この年は周旋人絡みで娘が服毒自殺を図るという痛ましい事件も起こっている。上益城郡出身の19歳の娘は幼い時に父親がフィリピンに渡ったため母親の手で育てられたが、生活は苦しく、母親の制止を振り切って熊本市内の料理屋で酌婦となった。だがそこに悪徳周旋人が近づき、福岡・大牟田の料亭、次に熊本・三角の料亭を転々とさせられ、気がつけば当初80円だった前借金が500円に増えていた(編集部注:初任給で換算すると、当時の1円は現代の4000円程度の価値)。そこで彼女は前途を悲観し、劇薬を買って自殺を図った。

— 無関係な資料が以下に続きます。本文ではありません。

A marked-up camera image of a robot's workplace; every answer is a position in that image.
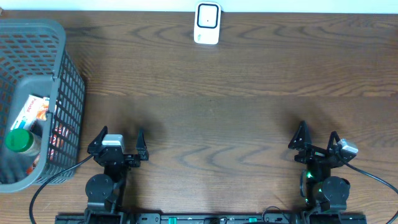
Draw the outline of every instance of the white background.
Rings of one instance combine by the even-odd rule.
[[[224,12],[398,13],[398,0],[217,0]],[[3,9],[194,12],[195,0],[1,0]]]

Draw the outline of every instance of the green lid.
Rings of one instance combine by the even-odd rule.
[[[6,146],[14,152],[25,152],[33,144],[33,134],[23,128],[17,128],[6,137]]]

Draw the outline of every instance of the gray plastic basket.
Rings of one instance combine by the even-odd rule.
[[[63,27],[55,21],[0,20],[0,193],[42,184],[76,164],[85,86],[65,51],[65,39]],[[42,137],[42,145],[30,175],[26,170],[35,157],[4,145],[28,95],[50,97],[47,120],[38,121],[32,131]],[[51,184],[71,179],[74,173],[67,172]]]

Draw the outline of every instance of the black square outline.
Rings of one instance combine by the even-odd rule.
[[[207,26],[201,26],[201,25],[199,25],[200,6],[216,6],[216,7],[217,7],[216,25],[215,25],[215,26],[213,26],[213,27],[207,27]],[[215,5],[215,4],[205,4],[205,3],[200,4],[200,5],[198,6],[198,17],[197,17],[197,25],[198,25],[198,27],[200,27],[200,28],[207,28],[207,29],[214,29],[214,28],[216,28],[217,25],[218,25],[218,11],[219,11],[219,8],[218,8],[218,6]]]

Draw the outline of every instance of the brown wooden surface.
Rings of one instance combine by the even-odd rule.
[[[178,212],[261,212],[304,206],[304,165],[287,149],[299,121],[316,145],[331,131],[357,143],[352,164],[398,185],[398,16],[224,13],[218,45],[193,41],[193,13],[17,12],[50,18],[86,79],[80,160],[104,125],[132,149],[146,130],[150,161],[129,176],[126,206]],[[46,187],[38,223],[83,212],[89,161]],[[348,211],[385,223],[398,196],[347,167]],[[28,223],[37,186],[0,195],[0,223]]]

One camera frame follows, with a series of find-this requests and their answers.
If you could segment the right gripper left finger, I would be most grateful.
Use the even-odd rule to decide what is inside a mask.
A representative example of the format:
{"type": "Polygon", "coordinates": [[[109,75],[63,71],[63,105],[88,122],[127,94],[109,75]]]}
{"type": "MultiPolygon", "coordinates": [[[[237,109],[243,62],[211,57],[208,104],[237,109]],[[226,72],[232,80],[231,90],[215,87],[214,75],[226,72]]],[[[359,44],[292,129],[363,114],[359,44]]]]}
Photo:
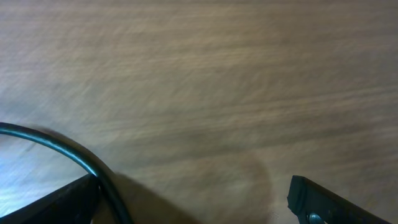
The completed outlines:
{"type": "Polygon", "coordinates": [[[87,174],[1,217],[1,224],[90,224],[100,199],[98,179],[87,174]]]}

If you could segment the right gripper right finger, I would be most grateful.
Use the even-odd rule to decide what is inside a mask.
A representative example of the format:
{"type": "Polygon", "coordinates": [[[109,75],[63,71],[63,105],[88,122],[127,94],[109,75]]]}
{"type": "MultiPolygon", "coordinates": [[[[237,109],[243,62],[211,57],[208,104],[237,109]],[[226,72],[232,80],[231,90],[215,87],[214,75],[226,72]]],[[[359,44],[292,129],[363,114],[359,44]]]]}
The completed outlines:
{"type": "Polygon", "coordinates": [[[287,196],[288,208],[304,223],[386,223],[310,179],[294,175],[287,196]]]}

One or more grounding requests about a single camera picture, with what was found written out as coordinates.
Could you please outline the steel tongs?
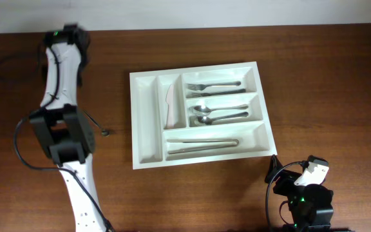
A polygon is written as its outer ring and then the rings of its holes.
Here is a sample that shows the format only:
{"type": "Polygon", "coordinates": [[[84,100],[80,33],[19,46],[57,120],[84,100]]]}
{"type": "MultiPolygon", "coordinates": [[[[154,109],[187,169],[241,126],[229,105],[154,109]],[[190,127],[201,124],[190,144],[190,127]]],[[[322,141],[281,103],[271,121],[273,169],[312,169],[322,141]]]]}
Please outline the steel tongs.
{"type": "Polygon", "coordinates": [[[177,150],[169,150],[169,155],[190,153],[195,151],[215,150],[220,148],[229,148],[239,145],[238,139],[170,139],[167,140],[170,144],[189,144],[186,148],[179,148],[177,150]]]}

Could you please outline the steel spoon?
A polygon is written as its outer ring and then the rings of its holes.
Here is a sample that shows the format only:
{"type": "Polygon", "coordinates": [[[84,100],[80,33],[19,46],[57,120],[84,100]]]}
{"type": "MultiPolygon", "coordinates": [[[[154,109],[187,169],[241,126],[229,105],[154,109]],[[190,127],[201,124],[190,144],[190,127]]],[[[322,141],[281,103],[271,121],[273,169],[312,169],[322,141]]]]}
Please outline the steel spoon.
{"type": "Polygon", "coordinates": [[[239,105],[239,106],[229,106],[223,108],[208,108],[206,105],[197,105],[192,107],[192,111],[197,116],[208,116],[213,111],[218,110],[246,110],[249,106],[247,104],[239,105]]]}
{"type": "Polygon", "coordinates": [[[247,111],[242,112],[242,113],[236,113],[232,115],[225,115],[221,117],[215,117],[215,118],[209,118],[207,116],[198,116],[195,120],[194,123],[198,126],[201,125],[212,125],[216,121],[224,121],[224,120],[229,120],[229,119],[239,119],[239,118],[244,118],[247,117],[249,113],[247,111]]]}

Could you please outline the steel fork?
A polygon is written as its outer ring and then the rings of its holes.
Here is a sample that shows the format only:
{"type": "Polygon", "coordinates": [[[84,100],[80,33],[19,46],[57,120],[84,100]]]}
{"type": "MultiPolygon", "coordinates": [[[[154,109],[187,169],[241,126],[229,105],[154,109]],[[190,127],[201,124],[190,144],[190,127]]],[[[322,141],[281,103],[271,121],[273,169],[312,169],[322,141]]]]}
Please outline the steel fork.
{"type": "Polygon", "coordinates": [[[237,93],[245,93],[246,89],[239,89],[239,90],[232,90],[232,91],[225,91],[225,92],[211,92],[211,93],[197,93],[192,92],[189,95],[187,95],[187,98],[197,98],[197,97],[210,97],[210,96],[216,96],[216,95],[230,95],[230,94],[237,94],[237,93]]]}
{"type": "Polygon", "coordinates": [[[212,83],[212,84],[192,84],[192,83],[187,83],[186,88],[188,90],[192,91],[203,91],[206,88],[210,87],[235,87],[235,86],[240,86],[241,82],[240,81],[234,81],[234,82],[222,82],[222,83],[212,83]]]}

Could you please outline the small steel teaspoon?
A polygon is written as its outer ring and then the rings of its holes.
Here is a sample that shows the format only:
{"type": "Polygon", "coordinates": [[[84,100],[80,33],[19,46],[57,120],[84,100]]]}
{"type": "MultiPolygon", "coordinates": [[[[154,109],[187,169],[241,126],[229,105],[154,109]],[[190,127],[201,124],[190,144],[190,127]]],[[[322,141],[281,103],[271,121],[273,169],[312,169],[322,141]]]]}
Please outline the small steel teaspoon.
{"type": "Polygon", "coordinates": [[[98,127],[98,129],[101,131],[101,135],[103,137],[110,136],[109,130],[103,128],[86,110],[83,110],[83,112],[91,120],[91,122],[94,123],[94,125],[96,125],[96,127],[98,127]]]}

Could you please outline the white plastic knife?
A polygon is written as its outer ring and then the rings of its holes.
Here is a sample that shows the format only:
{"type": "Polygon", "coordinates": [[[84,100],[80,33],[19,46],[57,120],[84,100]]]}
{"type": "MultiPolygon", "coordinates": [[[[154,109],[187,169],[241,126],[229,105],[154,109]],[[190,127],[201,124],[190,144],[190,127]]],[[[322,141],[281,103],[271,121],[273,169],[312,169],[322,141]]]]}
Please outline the white plastic knife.
{"type": "Polygon", "coordinates": [[[166,121],[166,128],[171,129],[175,125],[174,122],[174,89],[175,85],[171,84],[166,95],[166,103],[167,103],[167,121],[166,121]]]}

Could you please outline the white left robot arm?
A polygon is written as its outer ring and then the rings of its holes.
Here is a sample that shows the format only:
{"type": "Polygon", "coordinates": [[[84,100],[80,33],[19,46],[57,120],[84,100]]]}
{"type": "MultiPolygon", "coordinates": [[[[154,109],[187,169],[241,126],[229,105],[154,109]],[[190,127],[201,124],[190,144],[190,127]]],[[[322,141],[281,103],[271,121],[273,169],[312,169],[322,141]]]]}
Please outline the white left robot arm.
{"type": "Polygon", "coordinates": [[[66,24],[61,30],[47,32],[43,44],[48,61],[46,89],[30,123],[64,180],[76,231],[113,231],[100,208],[93,178],[95,136],[77,106],[81,72],[88,63],[89,34],[76,24],[66,24]]]}

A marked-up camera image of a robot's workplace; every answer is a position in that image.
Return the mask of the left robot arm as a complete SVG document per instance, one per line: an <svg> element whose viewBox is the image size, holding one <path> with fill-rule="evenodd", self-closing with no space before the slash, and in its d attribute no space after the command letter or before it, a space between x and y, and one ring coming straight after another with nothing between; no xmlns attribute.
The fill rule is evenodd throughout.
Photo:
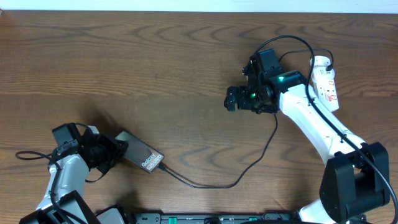
<svg viewBox="0 0 398 224"><path fill-rule="evenodd" d="M90 170L98 169L105 176L125 155L128 144L101 134L94 126L65 123L52 134L57 147L50 154L19 151L20 160L47 159L50 180L42 201L36 210L21 218L21 223L131 223L131 217L119 206L113 205L95 213L83 200Z"/></svg>

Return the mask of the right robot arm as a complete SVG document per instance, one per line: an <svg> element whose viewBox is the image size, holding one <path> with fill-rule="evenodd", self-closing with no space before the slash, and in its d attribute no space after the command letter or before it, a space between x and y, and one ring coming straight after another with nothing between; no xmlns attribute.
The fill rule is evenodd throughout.
<svg viewBox="0 0 398 224"><path fill-rule="evenodd" d="M299 220L340 223L387 205L391 192L385 147L366 143L333 115L339 108L333 60L321 55L310 59L312 84L298 70L286 72L279 62L273 49L252 55L243 68L247 85L228 87L224 107L257 114L281 111L318 151L325 164L320 198L298 211Z"/></svg>

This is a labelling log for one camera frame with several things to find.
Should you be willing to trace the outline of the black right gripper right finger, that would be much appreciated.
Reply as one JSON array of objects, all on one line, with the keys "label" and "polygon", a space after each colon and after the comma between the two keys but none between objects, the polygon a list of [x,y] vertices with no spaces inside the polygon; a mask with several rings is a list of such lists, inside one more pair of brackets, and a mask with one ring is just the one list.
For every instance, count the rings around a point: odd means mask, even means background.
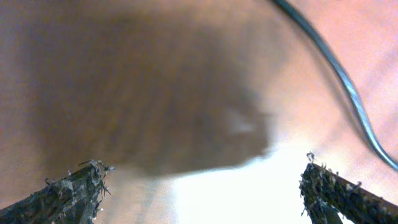
[{"label": "black right gripper right finger", "polygon": [[342,178],[326,164],[315,163],[312,152],[299,181],[304,212],[312,223],[397,224],[397,205]]}]

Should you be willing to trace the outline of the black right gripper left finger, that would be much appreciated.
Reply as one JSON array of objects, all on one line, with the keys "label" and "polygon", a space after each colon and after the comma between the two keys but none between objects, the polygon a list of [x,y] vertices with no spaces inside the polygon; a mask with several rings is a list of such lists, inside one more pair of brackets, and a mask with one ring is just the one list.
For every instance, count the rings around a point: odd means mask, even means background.
[{"label": "black right gripper left finger", "polygon": [[83,162],[83,168],[1,209],[1,224],[93,224],[109,194],[104,178],[114,170],[102,161]]}]

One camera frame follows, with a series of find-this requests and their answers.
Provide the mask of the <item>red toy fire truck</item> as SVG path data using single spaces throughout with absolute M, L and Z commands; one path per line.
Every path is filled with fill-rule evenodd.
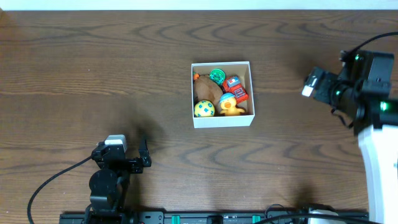
M 232 93 L 235 96 L 237 104 L 240 104 L 249 98 L 249 95 L 237 76 L 226 78 L 222 83 L 222 87 L 226 93 Z

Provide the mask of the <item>green round toy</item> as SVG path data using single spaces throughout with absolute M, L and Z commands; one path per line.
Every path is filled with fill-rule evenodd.
M 222 69 L 215 68 L 209 74 L 210 80 L 215 82 L 217 85 L 222 85 L 226 78 L 226 74 Z

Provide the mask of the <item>brown plush capybara toy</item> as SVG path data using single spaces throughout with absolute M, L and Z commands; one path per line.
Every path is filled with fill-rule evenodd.
M 210 79 L 208 74 L 200 75 L 195 73 L 193 75 L 193 100 L 195 103 L 201 100 L 208 100 L 217 105 L 222 95 L 223 91 Z

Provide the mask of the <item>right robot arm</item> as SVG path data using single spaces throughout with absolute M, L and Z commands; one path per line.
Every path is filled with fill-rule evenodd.
M 326 103 L 352 119 L 364 161 L 369 219 L 397 223 L 397 101 L 389 98 L 389 69 L 342 69 L 335 75 L 315 67 L 302 95 Z

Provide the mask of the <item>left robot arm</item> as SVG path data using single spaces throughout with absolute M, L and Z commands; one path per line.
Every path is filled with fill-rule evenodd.
M 126 157 L 127 143 L 122 134 L 110 135 L 91 153 L 99 167 L 89 181 L 90 202 L 96 213 L 116 214 L 122 210 L 130 175 L 143 173 L 152 165 L 146 138 L 139 143 L 139 157 Z

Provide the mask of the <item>yellow rubber duck toy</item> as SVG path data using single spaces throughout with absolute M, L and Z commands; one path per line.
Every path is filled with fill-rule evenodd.
M 238 108 L 235 96 L 232 93 L 225 93 L 220 98 L 220 114 L 225 116 L 239 116 L 245 113 L 245 110 Z

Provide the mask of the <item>yellow ball with blue letters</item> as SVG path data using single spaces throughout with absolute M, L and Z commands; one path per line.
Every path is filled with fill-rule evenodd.
M 194 106 L 194 117 L 213 117 L 215 115 L 215 107 L 211 101 L 201 100 Z

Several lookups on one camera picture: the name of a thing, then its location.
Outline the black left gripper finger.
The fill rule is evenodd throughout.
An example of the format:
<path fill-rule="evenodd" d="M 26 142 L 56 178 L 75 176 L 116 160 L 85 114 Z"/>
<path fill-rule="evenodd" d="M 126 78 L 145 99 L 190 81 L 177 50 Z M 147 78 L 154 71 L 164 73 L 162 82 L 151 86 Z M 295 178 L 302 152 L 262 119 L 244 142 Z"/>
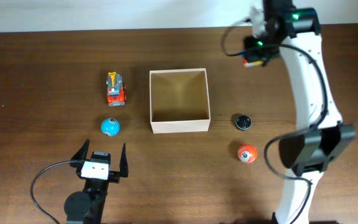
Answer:
<path fill-rule="evenodd" d="M 127 178 L 129 176 L 129 165 L 126 156 L 126 144 L 124 143 L 121 151 L 121 158 L 119 163 L 120 177 Z"/>
<path fill-rule="evenodd" d="M 86 159 L 88 148 L 89 148 L 90 140 L 87 139 L 80 149 L 71 157 L 71 161 L 84 161 Z"/>

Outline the red toy fire truck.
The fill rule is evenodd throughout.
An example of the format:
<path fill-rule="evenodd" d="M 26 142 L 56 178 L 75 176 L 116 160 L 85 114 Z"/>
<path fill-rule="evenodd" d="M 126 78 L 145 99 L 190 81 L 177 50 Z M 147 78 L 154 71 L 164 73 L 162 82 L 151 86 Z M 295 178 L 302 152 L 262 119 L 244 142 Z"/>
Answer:
<path fill-rule="evenodd" d="M 126 103 L 126 85 L 117 72 L 109 72 L 106 80 L 107 102 L 109 106 L 123 106 Z"/>

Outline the orange toy ball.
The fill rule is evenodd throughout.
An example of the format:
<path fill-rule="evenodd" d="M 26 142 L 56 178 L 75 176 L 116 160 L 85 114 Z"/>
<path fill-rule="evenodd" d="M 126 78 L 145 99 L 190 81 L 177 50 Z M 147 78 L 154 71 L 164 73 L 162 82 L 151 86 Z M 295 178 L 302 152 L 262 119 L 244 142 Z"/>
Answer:
<path fill-rule="evenodd" d="M 243 162 L 243 163 L 253 163 L 258 155 L 258 152 L 256 150 L 256 148 L 250 144 L 243 144 L 238 152 L 237 152 L 238 158 Z"/>

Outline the multicoloured puzzle cube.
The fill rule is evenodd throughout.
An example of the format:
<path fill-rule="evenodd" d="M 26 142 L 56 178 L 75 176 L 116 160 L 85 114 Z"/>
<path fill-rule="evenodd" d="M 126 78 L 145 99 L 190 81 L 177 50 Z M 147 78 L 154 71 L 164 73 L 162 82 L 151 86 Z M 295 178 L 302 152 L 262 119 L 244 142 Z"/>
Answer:
<path fill-rule="evenodd" d="M 256 60 L 253 62 L 249 62 L 248 60 L 246 60 L 245 58 L 243 59 L 243 64 L 246 68 L 248 67 L 255 67 L 255 66 L 261 66 L 264 64 L 263 60 Z"/>

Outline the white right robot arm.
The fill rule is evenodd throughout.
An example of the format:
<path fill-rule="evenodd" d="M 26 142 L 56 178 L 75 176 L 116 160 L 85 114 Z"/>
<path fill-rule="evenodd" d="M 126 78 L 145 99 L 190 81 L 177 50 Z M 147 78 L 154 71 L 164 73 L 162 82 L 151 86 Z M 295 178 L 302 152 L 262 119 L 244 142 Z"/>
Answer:
<path fill-rule="evenodd" d="M 246 67 L 280 56 L 287 67 L 296 110 L 296 131 L 270 140 L 278 144 L 285 173 L 283 193 L 272 223 L 308 223 L 315 188 L 356 136 L 344 124 L 329 88 L 322 55 L 321 26 L 314 8 L 297 8 L 291 0 L 265 0 L 252 8 L 252 36 L 241 54 Z"/>

幸い一命は取り留めたが、悪徳周旋人のために今度は熊本市内の料亭を転々とし、いつしか二本木の妓楼の娼妓になることが決まった。明日が初めての仕事という日に彼女は逃走。母親に会いに行った。しかし翌日連れ戻され、わずか3ヵ月の間に前借金は1000円以上になっていた。結局、彼女は母親にお金を渡すことができず、すべてが悪徳周旋人の手に渡っていたのである(「九州日日新聞」昭和9年〈1934〉11月20日)。
二本木で生まれ育った女性に聞くと、二本木にいた周旋人は熊本で言う「半端侠客」(侠客と堅気の中間。ごろつき)であった。